One class of bug that little computers like routers seem particularly susceptible to is something called a "memory leak", where the system reserves some portion of its internal memory for use by some routine internal task, but doesn't correctly and/or completely un-reserve that portion again once the task is done. The net result is that the system behaves as if had less and less memory installed in it as time goes by, and eventually it behaves as if it had none to spare at all and becomes completely incapable of starting any new task.

One Belkin router I played with once had a setting you could turn on in order to "improve system reliability". I was somewhere between amused and horrified to find out that all that did was force the router to restart itself every 24 hours, presumably in order to reset all the spurious left-over memory reservations that the designers must have seen happening and realized they didn't have time to find and fix before the thing got shipped.

The good news is that although there's another whole class of bugs that cause computers to fail to start up altogether, routers and other little embedded systems are particularly good at not having these. "Have you tried turning it off and on again" has been industry lore for so long that pretty much every small machine on the planet has been built to cope with power being yoinked without warning at any second.
posted by flabdablet at 11:41 PM on October 14, 2019 [1 favorite]


I recently purchased a new phone and almost immediately I started having trouble connecting to my home's wifi. My situation sounds really similar to yours - one device is having problems, the rest seem to be doing okay. As you can see from my desperate plea of an AskMefi post, I went at the question from many angles but dismissed the thought that the router was the issue because the other phones/computer were working with the wi-fi fine. I thought it was a problem with my phone because it was the newest tech addition to our house.

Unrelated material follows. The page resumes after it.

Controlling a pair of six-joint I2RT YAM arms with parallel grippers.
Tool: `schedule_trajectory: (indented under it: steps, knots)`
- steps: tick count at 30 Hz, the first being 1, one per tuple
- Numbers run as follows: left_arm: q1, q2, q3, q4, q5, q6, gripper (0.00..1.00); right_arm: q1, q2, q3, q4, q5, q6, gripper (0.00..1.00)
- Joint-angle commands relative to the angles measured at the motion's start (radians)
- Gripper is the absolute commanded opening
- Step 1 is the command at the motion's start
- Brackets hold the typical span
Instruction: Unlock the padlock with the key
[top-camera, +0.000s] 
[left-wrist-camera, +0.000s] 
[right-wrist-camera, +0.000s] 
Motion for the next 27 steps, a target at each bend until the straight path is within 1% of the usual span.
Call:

Well...it looks like it was probably the router after all. The other phone in the house suddenly started experiencing wi-fi issues two days ago, and then the thermostat stopped receiving wi=fi. I had no idea that those things "go bad" after x number of years. Ours is 7 years old, which is apparently geriatric in router years. We're replacing it today and hope that that will be the end of our issues. Anyway, keep an eye on that router and prepare for the day when it needs to be replaced.